In the future, as new buildings and renovations take place, bathrooms and other facilities could be designed to preclude the anxiety on this issue, Radle said.
In the meantime, the district remains committed to helping students learn, Radle said, and insofar as feeling safe and accepted facilitates learning, the district will continue to support LGBTQIA students. Currently that means training faculty and staff on issues that may involve “controversy,” Radle said. Controversy always finds its way into the public conversation, Radle said, and with every step toward equality, a new angle on discrimination arises. “The challenge of getting people to really understand the power of and the liberation of loving everyone in spite of the differences” is the real issue, she said.
Legal challenges at the federal level also will have consequences for the transgender community, Marques said. Title IX states, “No person in the United States shall, on the basis of sex, be excluded from participation in, be denied the benefits of, or be subjected to discrimination under any education program or activity receiving Federal financial assistance.”

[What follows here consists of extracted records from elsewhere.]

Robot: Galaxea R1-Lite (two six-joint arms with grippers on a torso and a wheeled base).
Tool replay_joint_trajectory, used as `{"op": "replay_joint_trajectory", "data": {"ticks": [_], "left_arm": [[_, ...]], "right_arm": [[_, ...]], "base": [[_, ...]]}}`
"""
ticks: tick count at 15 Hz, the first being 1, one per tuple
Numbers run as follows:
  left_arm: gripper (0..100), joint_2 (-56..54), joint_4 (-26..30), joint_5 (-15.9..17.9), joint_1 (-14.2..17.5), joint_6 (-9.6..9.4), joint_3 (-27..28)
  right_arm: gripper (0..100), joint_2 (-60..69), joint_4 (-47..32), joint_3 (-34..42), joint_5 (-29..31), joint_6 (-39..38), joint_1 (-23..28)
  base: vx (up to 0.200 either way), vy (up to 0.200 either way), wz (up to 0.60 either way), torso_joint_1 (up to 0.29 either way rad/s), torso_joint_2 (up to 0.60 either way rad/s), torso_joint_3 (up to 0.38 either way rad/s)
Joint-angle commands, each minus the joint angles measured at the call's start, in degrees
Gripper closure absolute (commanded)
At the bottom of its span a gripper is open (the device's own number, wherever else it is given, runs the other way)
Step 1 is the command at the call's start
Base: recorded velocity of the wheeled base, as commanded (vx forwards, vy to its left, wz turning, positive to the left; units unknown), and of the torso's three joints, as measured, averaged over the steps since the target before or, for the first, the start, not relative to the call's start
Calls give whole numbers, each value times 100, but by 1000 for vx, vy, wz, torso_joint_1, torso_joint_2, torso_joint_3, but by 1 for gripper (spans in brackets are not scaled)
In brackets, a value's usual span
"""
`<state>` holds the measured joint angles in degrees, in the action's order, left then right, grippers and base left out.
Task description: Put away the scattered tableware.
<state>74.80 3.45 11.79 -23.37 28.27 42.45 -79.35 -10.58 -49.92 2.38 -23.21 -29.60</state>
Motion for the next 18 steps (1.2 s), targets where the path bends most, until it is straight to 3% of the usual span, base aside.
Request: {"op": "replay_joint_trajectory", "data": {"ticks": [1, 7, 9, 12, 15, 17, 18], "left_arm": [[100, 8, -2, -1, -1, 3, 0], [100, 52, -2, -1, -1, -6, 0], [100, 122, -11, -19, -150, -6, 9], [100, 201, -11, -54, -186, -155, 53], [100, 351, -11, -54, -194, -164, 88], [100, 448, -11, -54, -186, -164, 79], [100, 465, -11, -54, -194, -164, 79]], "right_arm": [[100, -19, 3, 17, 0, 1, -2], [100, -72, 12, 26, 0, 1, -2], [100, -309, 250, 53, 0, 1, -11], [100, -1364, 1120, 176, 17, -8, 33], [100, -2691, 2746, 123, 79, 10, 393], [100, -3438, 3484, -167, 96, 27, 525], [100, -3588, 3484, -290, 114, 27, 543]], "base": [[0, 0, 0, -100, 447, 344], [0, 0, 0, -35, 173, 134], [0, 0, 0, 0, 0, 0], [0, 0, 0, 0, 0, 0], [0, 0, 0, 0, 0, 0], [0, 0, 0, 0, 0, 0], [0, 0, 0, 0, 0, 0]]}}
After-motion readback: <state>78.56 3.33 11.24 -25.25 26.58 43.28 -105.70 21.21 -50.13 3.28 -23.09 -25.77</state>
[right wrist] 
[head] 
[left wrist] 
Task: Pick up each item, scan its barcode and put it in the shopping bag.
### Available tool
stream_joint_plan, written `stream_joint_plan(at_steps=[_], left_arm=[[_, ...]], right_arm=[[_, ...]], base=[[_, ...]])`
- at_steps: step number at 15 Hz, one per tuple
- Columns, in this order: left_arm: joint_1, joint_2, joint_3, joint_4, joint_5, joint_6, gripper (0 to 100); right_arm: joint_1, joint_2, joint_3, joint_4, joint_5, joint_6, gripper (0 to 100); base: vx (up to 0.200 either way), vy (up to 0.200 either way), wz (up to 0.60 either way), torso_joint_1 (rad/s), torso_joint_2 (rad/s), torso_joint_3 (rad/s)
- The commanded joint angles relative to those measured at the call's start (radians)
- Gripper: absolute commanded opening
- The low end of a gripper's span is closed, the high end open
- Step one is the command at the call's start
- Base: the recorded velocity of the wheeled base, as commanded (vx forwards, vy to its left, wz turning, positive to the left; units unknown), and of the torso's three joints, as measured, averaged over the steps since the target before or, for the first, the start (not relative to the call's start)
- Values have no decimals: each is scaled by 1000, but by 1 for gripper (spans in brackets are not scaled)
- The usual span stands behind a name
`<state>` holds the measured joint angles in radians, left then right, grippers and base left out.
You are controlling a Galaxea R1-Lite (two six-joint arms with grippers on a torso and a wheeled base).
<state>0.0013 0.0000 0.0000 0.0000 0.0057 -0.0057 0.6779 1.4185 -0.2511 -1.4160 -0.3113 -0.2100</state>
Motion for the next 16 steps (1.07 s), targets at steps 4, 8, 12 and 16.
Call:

In 2016, President Obama issued guidelines on the implementation of Title IX that extend those protections to transgender students. President Trump has repealed those guidelines.
“You have rights that are not specifically outlined in Title IX,” Marques said. “You don’t lose that just because you are queer.”
Any attempt to prohibit LGBTQIA clubs, events, speech, or other rights guaranteed by the Constitution should be reported immediately, Marques said. Students should be respectful and adhere to whatever rules are in place while they seek help from the ACLU and other organizations that work for LGBTQIA rights.
The students on the panel said they did not worry about their safety as much as they worried about “rejection” from colleges, jobs, and other goals. They were confident that their parents and friends supported them, but knew that not every situation would be so secure.
While legal resources exist, parental support will make the biggest difference in a trans youth’s safety and acceptance in the community, Sauceda said. “People at school will react differently if they know that you support your child.”
When a child comes out as transgender, they do so in a community context. Their family, school, church, and larger community will play a large role in that child’s mental health moving forward, according to the Family Acceptance Project, a research initiative studying the resilience of families undergoing gender transition together.
For many parents on the panel, acceptance of their child’s transition was the easy part. “You have to accept [what’s happening], because it’s your child,” Mario Castillo said.
In each case represented, the parents’ journey from acceptance to advocacy for their child happened as they reached out to the LGBTQIA community and utilized the legal, medical, and emotional supports available.